Platform/Performance:IndexGetterSetter

IndexGetter/Setter

https://bugzilla.mozilla.org/show_bug.cgi?id=499201

Since writing that, I have come to think we might want a slightly different API. In particular, the ideal thing from the POV of content is if we have two things the JS engine asks us:

  1. Is this index in range? (possibly skipped for objects that map all integers; presumably needed for resolve to work right)
  2. What is the value at this index?

If the js engine can use a magic answer to #2 to skip the check in #1, so much the better.

We may want to draw a distinction between objects whose index range is immutable and those for which it can change. Not sure if that would be useful to optimize access to the former.


Semantics

I'll call an object's normal properties "real" and these new properties "virtual".

From the perspective of JS code, there should be almost no difference between virtual properties and real ones.

  • n in obj, obj.hasOwnProperty(n),Object.getOwnPropertyDescriptor(obj, n), and even Object.getOwnPropertyNames should treat virtual properties exactly the same as real ones.
  • obj[n], obj[n] = val, obj[n]++, and so on should behave exactly as you'd expect, given the property descriptor produced by Object.getOwnPropertyDescriptor.
  • So should JSAPI functions generally.

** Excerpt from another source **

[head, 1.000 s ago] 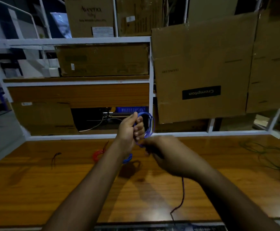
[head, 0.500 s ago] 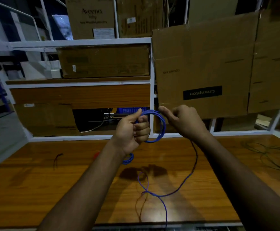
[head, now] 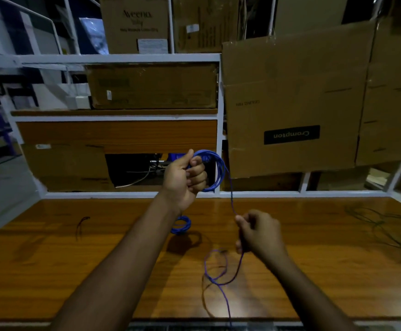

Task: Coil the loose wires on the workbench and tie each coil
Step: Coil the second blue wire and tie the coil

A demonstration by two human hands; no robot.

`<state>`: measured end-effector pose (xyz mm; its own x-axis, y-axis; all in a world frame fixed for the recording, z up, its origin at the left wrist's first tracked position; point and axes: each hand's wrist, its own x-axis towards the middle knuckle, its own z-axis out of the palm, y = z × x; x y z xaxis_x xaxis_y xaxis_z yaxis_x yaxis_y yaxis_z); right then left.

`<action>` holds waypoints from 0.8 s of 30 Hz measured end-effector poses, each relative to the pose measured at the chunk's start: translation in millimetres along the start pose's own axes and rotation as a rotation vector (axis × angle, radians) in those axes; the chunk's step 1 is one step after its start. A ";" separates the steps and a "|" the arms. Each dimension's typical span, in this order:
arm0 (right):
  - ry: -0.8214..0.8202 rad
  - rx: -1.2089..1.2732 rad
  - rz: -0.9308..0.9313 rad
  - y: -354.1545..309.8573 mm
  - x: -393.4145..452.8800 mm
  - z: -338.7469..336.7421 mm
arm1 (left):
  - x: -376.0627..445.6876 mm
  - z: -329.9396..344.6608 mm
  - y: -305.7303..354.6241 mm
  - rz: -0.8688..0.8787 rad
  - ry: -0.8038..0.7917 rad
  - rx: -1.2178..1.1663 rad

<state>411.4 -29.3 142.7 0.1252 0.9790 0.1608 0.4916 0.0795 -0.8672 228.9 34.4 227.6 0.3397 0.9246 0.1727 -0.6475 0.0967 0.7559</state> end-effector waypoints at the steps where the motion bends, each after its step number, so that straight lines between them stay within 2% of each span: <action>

For example, JS_GetElement must get virtual properties just as it would get real ones. (C/C++ code might end up needing JSAPI functions that distinguish the two, but the existing functions shouldn't.)

So what is the difference?

Unlike real properties, virtual properties can come and go without anything happening in the JS engine.

Also: a virtual property never has a stored value (that is, a slot).

Operations that create a property, such as assignment to a nonexisting property and Object.defineProperty, will continue to create real properties, at least for now. (It could change someday. If we ever want to use virtual properties for array elements, we would want a[a.length] = 1 to create a new virtual property, not a real one.)

An object's virtual properties should be shadowed by its real properties, so that if you set a real property obj[1] while obj has no virtual elements, and later it gains virtual elements numbered 0-5, obj[1] is the real property and the virtual one is completely undetectable.

Implementation notes

Currently, doing a lookupProperty on a native object always returns a real property that is in the object's JSScope. We must fix whatever is depending on this invariant; callers must be prepared for the possibility that the property is virtual, and thus isn't in the JSScope.

In particular, we must not cache virtual properties in the property cache, since they can come and go without modifying the object's shape. [YES! Not changing shape on nodelist [] access will help DOM tracing a lot in many cases.]

We must not allow Object.defineProperty(obj, n, desc), or anything else, to shadow or overwrite an existing non-configurable virtual own property obj[n]. This means either we decree that virtual properties can't be configurable; or we check for virtual properties before defining new properties.

If a virtual property is JSPROP_PERMANENT, then whoever writes the hooks is responsible for making sure it never goes away or gets shadowed.

Then: js_LookupProperty needs to return something when a virtual element is found. The new behavior will work a lot like the "new resolve hook" in that it participates in the lookup process. So we need to add a hook there, or just another variation on the existing resolve hook. Getting lookups working will be sufficient to get the in keyword, Object.getOwnPropertyDescriptor(), and many JSAPI functions working. In fact, that might be all we need to get all the desired functionality baseline working.